Having done lavish opera (The Love Eterne), erotica (Golden Lotus) as well as deep dives into the imperial palace drama as in the case of this movie, Li Han-Hsiang tells the story of Emperor Xian Feng (Tony Leung Ka-Fai in his movie debut) who loses control of Beijing to foreign invaders and the vast Old Summer Palace (known in Chinese as Yuanming Yuan) to a massive fire- and plunder session. A plot breakdown and historical notes help clarify matters because outside of the expertly crafted frame, Li Han-Hsiang's treatment of events from the pages of history feels spotty. Making a 90 minute movie, it seems like he had to carefully pick what beats will move the story forward but lacks the skill to connect at least with an outside audience. Historical accuracy might be elite as a matter of fact but it's hard to engage in much of anything outside of the technical qualities showcased in the scope frame. It's like a dance almost how he depicts palace life, setting up the coronation of Xiang Feng initially with production- and costume design of the highest order but it's not quite as hypnotic as the experience suggests through music and narration. The more grim aspects towards the end are suitably chaotic and atmospheric however.
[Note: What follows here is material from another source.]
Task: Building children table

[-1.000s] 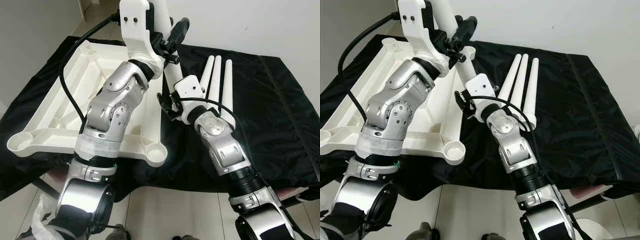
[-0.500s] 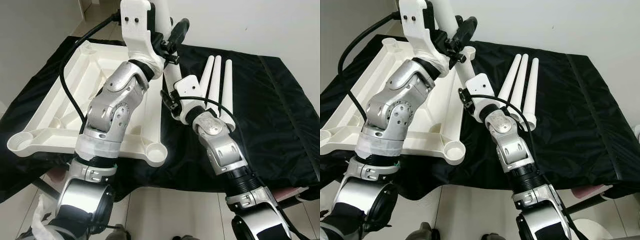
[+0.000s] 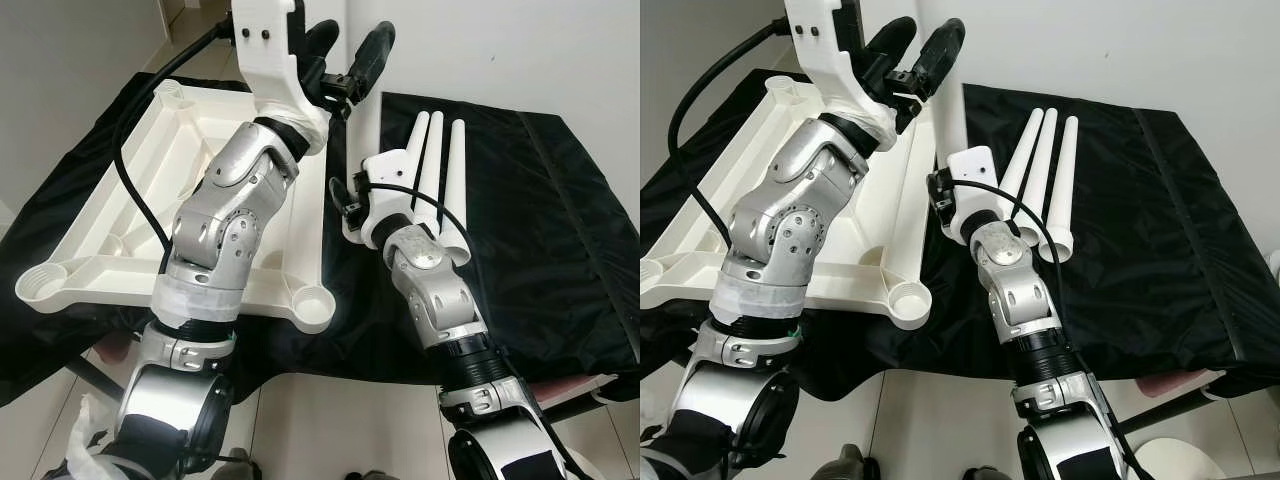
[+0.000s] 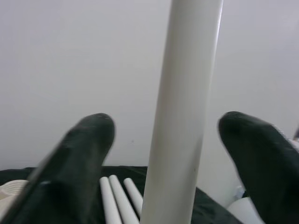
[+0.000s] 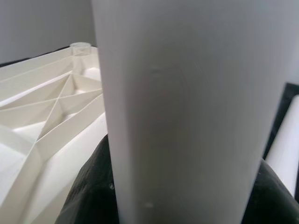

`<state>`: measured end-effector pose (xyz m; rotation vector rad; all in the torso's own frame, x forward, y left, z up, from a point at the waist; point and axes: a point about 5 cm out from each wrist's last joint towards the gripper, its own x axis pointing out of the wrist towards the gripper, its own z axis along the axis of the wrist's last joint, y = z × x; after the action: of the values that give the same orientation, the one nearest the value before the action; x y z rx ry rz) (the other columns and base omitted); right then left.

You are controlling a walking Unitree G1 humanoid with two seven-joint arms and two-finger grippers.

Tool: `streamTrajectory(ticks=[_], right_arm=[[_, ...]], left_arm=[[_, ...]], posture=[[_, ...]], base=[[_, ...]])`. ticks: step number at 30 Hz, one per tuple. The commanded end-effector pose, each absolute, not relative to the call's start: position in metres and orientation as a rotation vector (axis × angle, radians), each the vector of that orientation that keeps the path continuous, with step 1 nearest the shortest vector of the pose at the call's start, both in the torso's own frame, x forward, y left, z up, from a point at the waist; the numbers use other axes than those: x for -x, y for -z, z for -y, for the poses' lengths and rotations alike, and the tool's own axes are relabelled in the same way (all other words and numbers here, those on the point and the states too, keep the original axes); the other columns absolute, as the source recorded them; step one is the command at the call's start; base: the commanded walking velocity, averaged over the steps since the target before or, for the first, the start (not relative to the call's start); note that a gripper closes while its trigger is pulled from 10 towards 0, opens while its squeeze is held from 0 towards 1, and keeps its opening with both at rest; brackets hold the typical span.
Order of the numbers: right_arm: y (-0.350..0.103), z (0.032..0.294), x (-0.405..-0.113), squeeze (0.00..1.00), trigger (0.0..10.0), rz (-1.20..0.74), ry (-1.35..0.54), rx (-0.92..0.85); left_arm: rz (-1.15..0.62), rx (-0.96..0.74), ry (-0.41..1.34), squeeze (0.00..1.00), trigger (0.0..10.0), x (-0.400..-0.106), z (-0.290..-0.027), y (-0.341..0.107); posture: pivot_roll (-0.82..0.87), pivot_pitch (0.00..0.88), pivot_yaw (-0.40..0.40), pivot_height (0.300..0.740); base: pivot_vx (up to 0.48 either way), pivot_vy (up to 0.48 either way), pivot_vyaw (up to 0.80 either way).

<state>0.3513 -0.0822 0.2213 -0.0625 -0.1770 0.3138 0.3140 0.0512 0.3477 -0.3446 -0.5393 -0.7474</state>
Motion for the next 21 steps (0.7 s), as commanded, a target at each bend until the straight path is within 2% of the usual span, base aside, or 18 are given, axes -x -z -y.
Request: streamTrajectory(ticks=[1,3,4,5,6,10,13,21], right_arm=[[-0.224,0.086,-0.353,0.0,10.0,0.172,-0.291,0.02],[-0.224,0.088,-0.354,0.0,10.0,0.169,-0.284,0.013],[-0.225,0.094,-0.355,0.0,10.0,0.173,-0.259,0.002],[-0.225,0.094,-0.355,0.0,10.0,0.173,-0.259,0.002],[-0.225,0.1,-0.356,0.0,10.0,0.177,-0.233,-0.017],[-0.226,0.112,-0.357,0.0,10.0,0.188,-0.163,-0.068],[-0.228,0.124,-0.349,0.0,10.0,0.248,-0.138,-0.097],[-0.223,0.138,-0.335,0.0,10.0,0.282,-0.164,-0.069]], left_arm=[[0.563,0.353,0.852,1.0,10.0,-0.306,-0.048,-0.352],[0.564,0.361,0.852,1.0,10.0,-0.305,-0.048,-0.354],[0.56,0.37,0.861,0.45,10.0,-0.305,-0.05,-0.353],[0.56,0.37,0.861,0.45,10.0,-0.305,-0.05,-0.353],[0.551,0.369,0.859,0.0,10.0,-0.305,-0.052,-0.352],[0.502,0.354,0.829,0.0,10.0,-0.31,-0.059,-0.339],[0.483,0.247,0.746,0.0,10.0,-0.315,-0.072,-0.317],[0.403,0.176,0.721,0.0,10.0,-0.317,-0.091,-0.29]], posture=[[0.05,0.076,-0.015,0.74],[0.05,0.076,-0.015,0.74],[0.06,0.077,-0.016,0.74],[0.06,0.077,-0.016,0.74],[0.06,0.079,-0.015,0.74],[0.05,0.08,-0.011,0.74],[0.06,0.084,-0.014,0.74],[0.05,0.092,-0.012,0.74]], base=[[0.0,0.0,0.0],[0.0,0.0,0.0],[0.0,0.0,0.0],[0.0,0.0,0.0],[0.0,0.0,0.0],[0.0,0.0,0.0],[0.0,0.0,0.0],[0.0,0.0,0.0]])
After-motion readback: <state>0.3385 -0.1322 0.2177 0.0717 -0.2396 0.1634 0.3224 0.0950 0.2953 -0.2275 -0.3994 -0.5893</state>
Burning Paradise (1994, Ringo Lam)

Lam's period martial arts movie may have flopped on release but has deservedly maintained a reputation as a fresh take from the busy 90s period of this genre. Crafting a welcome tone shift versus what audiences were used to, the darkness of Burning Paradise gives way to a Fong Sai Yuk (played by Willie Chi) adventure of a different kind. Certainly little is truly different plot-wise as the Shaolin monastery is burned down, monks are pursued, imprisoned but it's within the underground setting of the Red Lotus Temple where a fun ride is created. Because the ingenious thing is that Ringo uses the temple to strike that balance between ride and violence, being a setting of entrapment and creative traps. And that's what it comes down to as well, demonstrating there's new sights to be done even for a busy genre while not getting too caught into the nihilism of it all. Remaining graphic on his terms is especially evident in Wong Kam-Kong's portrayal of our baddie Kung as he paints morbid portraits, uses blood from his concubines and even paint is a weapon at one point as this is the fantasy tinted martial world after all. Chris Lee's action also keeps fights admirably grounded with only select acrobatic feats and extraordinary abilities done with wires. Not by any stretch a cheery watch but a big chunk of creativity is put forth to renew the genre, at the very least in its atmosphere, and it's a shame audiences didn't respond. Or maybe 1994 was too late to re-invent, despite Tsui Hark's producing eye overseeing the movie. Also starring Carman Lee, Maggie Lam, John Ching and Yeung Sing.